Despite this meticulous mapping of the SON/BAT axis, more work is needed to better understand the regulation of BAT in this system. In cold induced thermogenesis, BAT is activated when norepinephrine binds to β−3 adrenergic receptors (β3ARs). β3AR is a G-protein coupled receptor that initiates a signal transduction cascade through protein kinase A resulting in lipolysis, activation of UCP1 in the mitochondria by free fatty acids, and transcriptional activation of thermogenic genes in the nucleus. The SON/BAT axis is dependent on β3AR activation since thermoneutrality, β3AR inhibitors, denervation, and β3AR knockout mice do not have worsened glucose regulation with light exposure. However, the regulation of β3AR in this system remains elusive. Norepinephrine is not the only brain derived activator of BAT, there are also natriuretic peptides and BMP proteins secreted from neurons that innervate the tissue (Liu et al., 2018). Future work exploring these signals in the context of the SON/BAT axis is warranted.
Several questions remain about the functional role of the SON/BAT axis in the normal regulation of glucose homeostasis. One possibility is that the SON/BAT axis represents a tight regulatory point, acting to shut off thermogenesis in response to rapid shifts in external temperature associated with light such as the temperature increases coinciding with sunrise, or the immediate cold felt entering a dimly lit cave. Because these stimuli are transient but require rapid physiological adjustment, the SON/BAT axis would be an advantageous response. The interplay between the SON and SCN for glucose homeostasis remains completely unexplored. The SON/BAT axis could underlie previously assumed circadian physiology such as the ‘dawn phenomenon’―the surge of glucose that is observed in the early morning in humans preceding breakfast (Peng et al., 2022). The dawn phenomenon causes misdiagnosis of type 2 diabetes due to the elevated glucose levels in the fasted state and the input of the SON on glucose clearance in this system should be explored. As our society continues to ingest a high sugar diet, in a state of constant light expsoure, and in thermoneutrality, the interplay between these environmental signals may hold the answer to the rise in type 2 diabetes rates.
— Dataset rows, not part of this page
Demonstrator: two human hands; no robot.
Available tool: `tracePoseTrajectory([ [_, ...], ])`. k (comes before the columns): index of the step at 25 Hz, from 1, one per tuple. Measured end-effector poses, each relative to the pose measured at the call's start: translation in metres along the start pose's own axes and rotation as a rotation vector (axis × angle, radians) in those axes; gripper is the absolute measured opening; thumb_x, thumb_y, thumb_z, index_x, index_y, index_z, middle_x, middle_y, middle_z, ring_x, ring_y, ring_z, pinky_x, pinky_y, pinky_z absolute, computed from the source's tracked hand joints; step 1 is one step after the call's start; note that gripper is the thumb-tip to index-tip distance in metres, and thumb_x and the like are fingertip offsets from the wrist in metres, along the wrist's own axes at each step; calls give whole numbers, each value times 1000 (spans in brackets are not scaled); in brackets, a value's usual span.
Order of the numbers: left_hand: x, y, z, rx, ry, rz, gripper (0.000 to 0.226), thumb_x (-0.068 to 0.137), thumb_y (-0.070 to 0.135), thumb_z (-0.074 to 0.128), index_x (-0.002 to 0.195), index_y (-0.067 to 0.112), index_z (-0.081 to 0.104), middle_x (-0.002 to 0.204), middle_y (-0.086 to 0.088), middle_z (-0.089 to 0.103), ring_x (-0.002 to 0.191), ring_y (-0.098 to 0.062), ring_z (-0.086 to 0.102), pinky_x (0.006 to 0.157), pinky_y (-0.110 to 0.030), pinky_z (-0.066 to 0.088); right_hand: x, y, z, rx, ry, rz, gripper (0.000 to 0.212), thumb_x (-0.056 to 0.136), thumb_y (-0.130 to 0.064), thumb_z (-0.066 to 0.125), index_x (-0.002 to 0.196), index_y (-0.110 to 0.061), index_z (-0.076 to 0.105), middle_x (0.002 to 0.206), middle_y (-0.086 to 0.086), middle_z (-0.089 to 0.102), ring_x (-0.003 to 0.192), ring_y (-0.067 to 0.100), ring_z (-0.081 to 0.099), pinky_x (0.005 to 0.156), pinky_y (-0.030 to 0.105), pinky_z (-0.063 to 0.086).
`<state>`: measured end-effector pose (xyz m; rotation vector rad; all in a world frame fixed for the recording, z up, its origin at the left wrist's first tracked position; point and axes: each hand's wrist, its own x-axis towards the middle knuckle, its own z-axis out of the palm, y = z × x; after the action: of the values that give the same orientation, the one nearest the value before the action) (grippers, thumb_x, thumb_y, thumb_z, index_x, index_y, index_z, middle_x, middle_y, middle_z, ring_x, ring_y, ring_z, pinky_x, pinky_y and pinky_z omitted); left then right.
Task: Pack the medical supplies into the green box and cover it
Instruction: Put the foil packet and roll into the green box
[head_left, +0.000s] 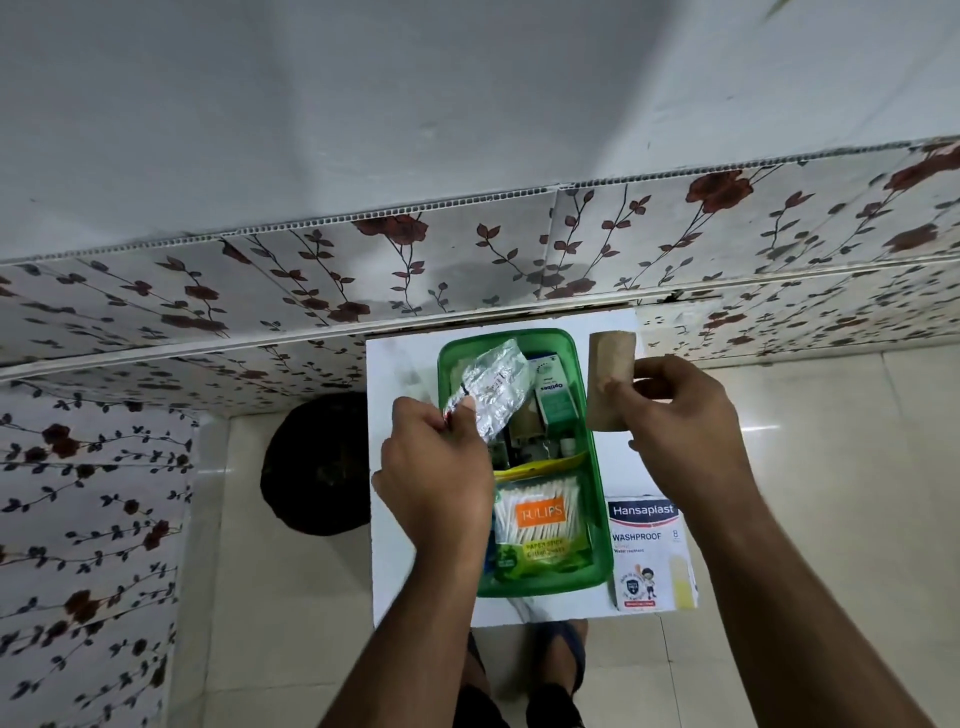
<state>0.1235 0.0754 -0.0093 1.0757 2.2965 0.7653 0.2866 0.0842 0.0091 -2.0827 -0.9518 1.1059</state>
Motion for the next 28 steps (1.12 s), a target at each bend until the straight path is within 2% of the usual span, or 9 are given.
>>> tracePoseTrajectory([
  [3, 0, -2, -2, 82, 37, 119, 33, 79, 41, 71, 95, 17, 56, 93, 3, 48, 90, -19, 43, 77, -35, 37, 0, 1, 1, -31, -16, -11, 24, 81, -37, 66, 101, -23, 67, 87, -15, 68, 80, 12, 68, 78, 42, 58],
  [6, 22, -4, -12, 193, -45, 456, 21, 84, 24, 68, 103, 18, 65, 94, -2, 61, 89, -23, 50, 72, -31, 33, 3, 3, -4, -58, -14, -27, 30, 81, -38, 65, 106, -21, 68, 90, -12, 70, 81, 11, 67, 77, 41, 58],
  [9, 51, -4, -8, 641, -268, 836, 44, 80, 34, 72, 122, 30, 62, 114, 0, 63, 102, -27, 49, 80, -39, 36, 6, 3, -7, -75, -7, -41, 33, 83, -40, 65, 109, -20, 69, 94, -7, 71, 82, 10, 66, 75, 37, 57],
  [11, 64, -3, -2, 853, -361, 970, 61, 73, 45, 74, 130, 34, 57, 119, -1, 59, 104, -27, 45, 81, -41, 33, 6, 0, -5, -134, -7, -61, 34, 86, -47, 61, 107, -21, 70, 91, -7, 71, 80, 8, 65, 69, 30, 51],
  [16, 66, -2, -4, 957, -288, 1063, 57, 67, 52, 70, 117, 25, 64, 113, -5, 51, 104, -29, 42, 81, -43, 30, -1, -9, 21, -382, 2, -137, 44, 86, -63, 50, 106, -28, 68, 80, -8, 72, 80, 17, 68, 72, 32, 54],
  [18, 63, 1, -2, 893, -313, 1095, 69, 65, 48, 70, 129, 29, 53, 114, -6, 49, 105, -28, 42, 82, -43, 31, -1, -10, 31, -453, 14, -195, 41, 85, -57, 52, 110, -25, 62, 83, -3, 73, 81, 22, 68, 68, 33, 53],
  [21, 66, 7, 4, 863, -379, 1119, 77, 69, 61, 61, 139, 36, 42, 117, -8, 45, 108, -28, 39, 85, -44, 31, 1, -13, 37, -547, 47, -286, 37, 87, -50, 51, 109, -20, 57, 84, 2, 68, 79, 27, 65, 60, 32, 45],
  [24, 70, 0, -2, 917, -321, 1076, 78, 69, 71, 55, 135, 29, 51, 113, -7, 44, 107, -27, 37, 84, -44, 29, -3, -16, 37, -643, 57, -341, 33, 88, -40, 54, 111, -16, 55, 95, 6, 65, 82, 32, 64, 60, 32, 38],
  [28, 71, -9, -10, 957, -257, 1047, 69, 70, 71, 55, 115, 19, 66, 111, -7, 46, 104, -27, 37, 82, -43, 26, -2, -21, 50, -761, 69, -392, 28, 94, -36, 48, 109, -13, 55, 99, 9, 62, 79, 36, 64, 55, 32, 32],
])
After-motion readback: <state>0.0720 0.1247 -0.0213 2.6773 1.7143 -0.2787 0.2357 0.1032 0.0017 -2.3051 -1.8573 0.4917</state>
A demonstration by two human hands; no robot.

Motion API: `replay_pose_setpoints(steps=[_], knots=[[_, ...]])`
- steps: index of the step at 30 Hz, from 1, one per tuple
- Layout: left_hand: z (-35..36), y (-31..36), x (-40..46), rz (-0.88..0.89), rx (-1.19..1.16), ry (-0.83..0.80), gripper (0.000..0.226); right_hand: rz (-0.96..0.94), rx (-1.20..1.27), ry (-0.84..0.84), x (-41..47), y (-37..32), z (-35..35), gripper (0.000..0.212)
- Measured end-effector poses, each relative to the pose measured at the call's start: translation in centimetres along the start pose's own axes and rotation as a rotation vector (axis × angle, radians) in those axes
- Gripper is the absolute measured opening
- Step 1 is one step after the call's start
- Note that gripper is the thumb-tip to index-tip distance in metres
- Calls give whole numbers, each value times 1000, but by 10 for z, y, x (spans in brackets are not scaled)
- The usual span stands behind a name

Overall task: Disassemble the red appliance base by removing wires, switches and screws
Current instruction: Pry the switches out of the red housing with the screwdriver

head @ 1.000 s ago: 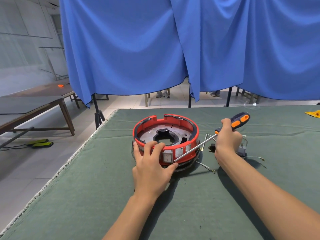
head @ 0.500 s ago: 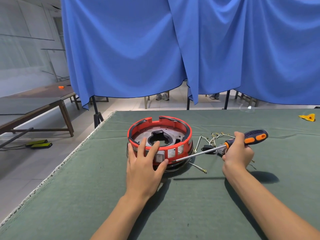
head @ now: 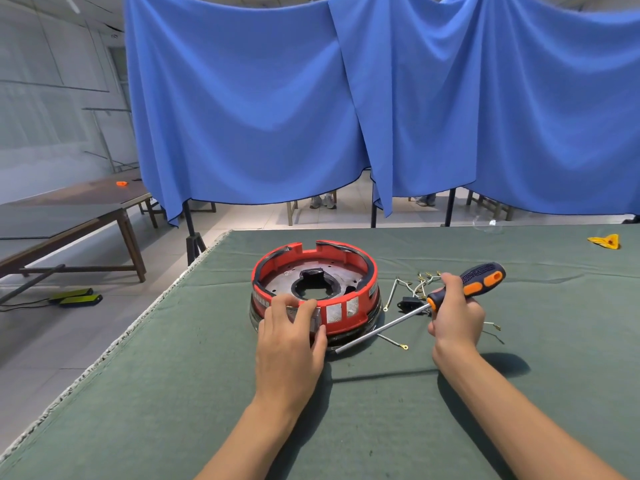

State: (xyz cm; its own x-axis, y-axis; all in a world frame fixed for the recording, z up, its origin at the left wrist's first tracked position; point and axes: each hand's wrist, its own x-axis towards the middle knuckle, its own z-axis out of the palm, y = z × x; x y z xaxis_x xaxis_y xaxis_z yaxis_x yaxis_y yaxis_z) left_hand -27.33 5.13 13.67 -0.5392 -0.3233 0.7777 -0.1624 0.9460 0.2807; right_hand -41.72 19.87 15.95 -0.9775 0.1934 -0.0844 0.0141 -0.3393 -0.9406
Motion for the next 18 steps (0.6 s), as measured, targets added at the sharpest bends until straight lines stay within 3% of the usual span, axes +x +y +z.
replay_pose_setpoints(steps=[4, 11, 18], knots=[[-1, 2, -1, 22, -116, 2, 29, 23, -8, -63, -6, -1, 2, 37], [-6, 5, 1, 16, -227, 90, 39, -45, -51, -194, -13, -17, 5, 38], [-9, 22, 1, 63, -398, 203, 29, 280, 49, -508, -20, -57, 13, 15]])
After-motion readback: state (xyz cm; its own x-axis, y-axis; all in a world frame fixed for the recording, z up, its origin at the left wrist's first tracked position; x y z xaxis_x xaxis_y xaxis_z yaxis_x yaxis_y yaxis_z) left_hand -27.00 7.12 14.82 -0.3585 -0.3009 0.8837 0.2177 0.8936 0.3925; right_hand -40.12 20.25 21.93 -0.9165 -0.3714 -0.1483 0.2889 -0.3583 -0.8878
Figure 1. Light modulation of brown fat activity.
Top panel: When light is detected by intrinsically photosensitive retinal ganglion cells (ipRGC) located in the retina, a conformational change occurs in the photopigment melanopsin (OPN4) leading to its activation, GTP attachment to the Gα subunit leading to translocation and binding to Phospholipase C (PLC). PLC then cleaves phosphatidylinositol 4,5-bisphosphate (PIP2) to inositol triphosphate (IP3) and diacylglycerol (DAG) to activate ion channels for depolarization to generate an action potential down the neuron where it innervates and activates the supraoptic nucleus (SON) (not shown). This signal goes through several more areas of the brain before it is finally transduced to the brown adipose tissue (BAT) where it inhibits β3AR dependent glucose uptake and thermogenesis.
Bottom panel: In the absence of light, the signal from the ipRGCs is not activated and leads to a loss of inhibition on β3AR dependent glucose uptake and thermogenesis in BAT.